A. まず「直近3ヶ月の作業内容を教えてください」と聞いてみてください。誠実な会社なら具体的に答えられます。答えが曖昧なら、この記事の5項目で他社と比較検討する価値があります。なお解約時は、サーバーとドメインの管理権限を必ず引き継いでください。
Q. 保守だけ・修正だけを別の会社に頼むことはできますか?
A. 可能です。当社にも「作った会社と連絡が取れない」「修正だけお願いしたい」というご相談が届きます。ただし他社制作サイトの保守は中身の調査が必要になるため、状態によっては作り直した方が安く済むケースもあります。
Q. 解約したらホームページはどうなりますか?
A. 契約によります。ドメインが自社名義なら、サーバーを引っ越せばサイトは維持できます。制作会社名義でドメインやサーバーが契約されている場合は移管手続きが必要なので、解約を切り出す前に所有権を確認するのが安全な順番です。
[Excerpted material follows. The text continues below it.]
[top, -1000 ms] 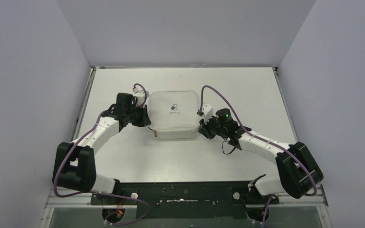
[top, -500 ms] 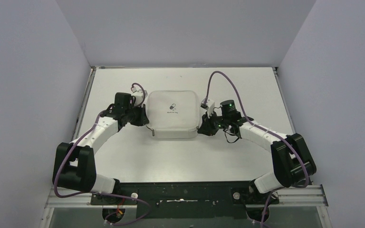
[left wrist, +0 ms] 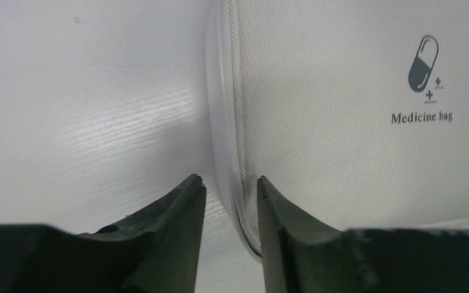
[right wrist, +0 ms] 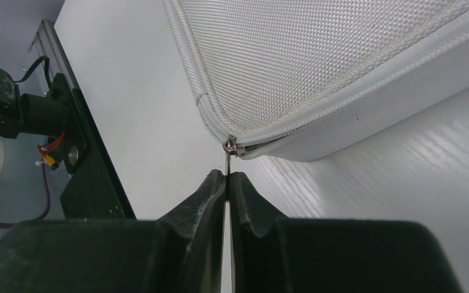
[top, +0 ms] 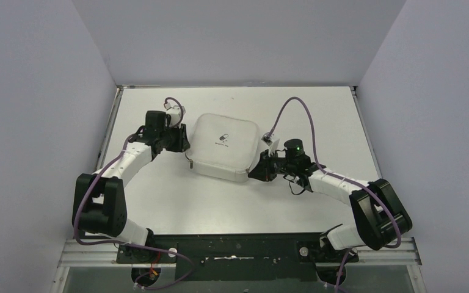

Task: Organize the medicine kit
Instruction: Zip the medicine box at the center of the board.

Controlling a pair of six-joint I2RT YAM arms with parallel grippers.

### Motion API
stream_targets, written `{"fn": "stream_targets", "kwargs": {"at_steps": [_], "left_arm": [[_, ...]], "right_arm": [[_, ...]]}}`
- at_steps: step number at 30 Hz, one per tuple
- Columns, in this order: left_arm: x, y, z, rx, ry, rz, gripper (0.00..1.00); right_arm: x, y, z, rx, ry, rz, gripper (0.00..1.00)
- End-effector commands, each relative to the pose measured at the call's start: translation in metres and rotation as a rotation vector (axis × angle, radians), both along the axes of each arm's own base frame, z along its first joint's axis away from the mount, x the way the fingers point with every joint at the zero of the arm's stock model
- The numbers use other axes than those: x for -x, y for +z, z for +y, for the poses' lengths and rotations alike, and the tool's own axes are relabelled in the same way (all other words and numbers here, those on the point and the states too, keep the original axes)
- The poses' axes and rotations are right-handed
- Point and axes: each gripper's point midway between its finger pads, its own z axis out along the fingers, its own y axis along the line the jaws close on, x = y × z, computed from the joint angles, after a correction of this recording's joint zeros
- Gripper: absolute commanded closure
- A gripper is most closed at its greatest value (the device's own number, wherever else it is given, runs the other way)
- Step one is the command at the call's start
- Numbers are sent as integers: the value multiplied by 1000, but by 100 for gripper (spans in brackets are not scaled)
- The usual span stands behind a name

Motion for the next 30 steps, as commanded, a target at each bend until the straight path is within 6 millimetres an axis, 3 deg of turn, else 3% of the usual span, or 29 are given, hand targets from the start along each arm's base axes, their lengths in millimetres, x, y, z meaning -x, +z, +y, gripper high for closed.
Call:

まとめ:保守費は「金額」ではなく「中身と見える化」で選ぶ
- 相場は管理のみ数千円/一般的な保守1〜3万円/月額制一体型1,650円〜1万円前後
- 保守の中身はサーバー管理・セキュリティ更新・バックアップ・更新代行の4つに分解して確認
- 放置される構造の正体は「作業が外から見えない定額制」。作業報告と反映日数を契約前に聞く
- 保守費を根本から下げるなら、守る対象が少ない静的サイトへの移行が効く
いまの保守契約に疑問がある方は、まず「直近3ヶ月の作業内容」を聞くところから始めてみてください。